Needles are among the most important tools for tattoo artists. Four factors are used to classify needles: count, configuration, diameter, and taper. The count indicates the number of needles grouped together at the bar point. Configuration indicates how the needles are grouped together, such as in a round formation or line. Diameter indicates the size of the needle, with the most common sizes being #6, #8, #10, and #12. These sizes range from 0.20mm for #6 needles up to 0.35mm for #12 needles.
Needles can be divided into four categories based on these factors. Round needles are used for lining (RL), shading (RS) and for adding technical details. Flat (F) needles are most used for lining because they can insert more ink into the customer’s skin. Both weaved magnum (M1) and stacked magnum (M2) needles feature an alternating pattern for blending, coloring, and shading.

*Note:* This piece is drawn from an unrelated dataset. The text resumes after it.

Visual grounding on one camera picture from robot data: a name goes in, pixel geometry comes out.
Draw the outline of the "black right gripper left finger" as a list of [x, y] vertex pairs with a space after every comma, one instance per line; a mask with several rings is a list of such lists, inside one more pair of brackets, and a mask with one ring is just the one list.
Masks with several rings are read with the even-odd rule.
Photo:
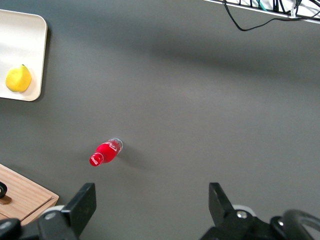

The main difference is that stacked magnum needles are stacked tighter together than weaved for working in tighter areas. Round magnum (RM) needles are arranged in a curved arch and feature the same pattern as weaved magnums.
Tattoo artists need to follow proper safety measures to avoid putting your customers in harm’s way. Needles should never be reused, as they can spread disease such as hepatitis, tetanus, tuberculosis and even HIV from one customer to another (single-use kits should be used). Customers are advised to watch their tattoo artist open kits and remove the new needle and tube.
Other issues, such as dust around the workstation or ink contaminated with chemicals, can also contaminate needles. Again, proper sanitation is key. Artists should also review the medical history of their customers to avoid allergic reactions from the chemicals or ink used. Also, make sure you always wash your hands before starting work on a customer.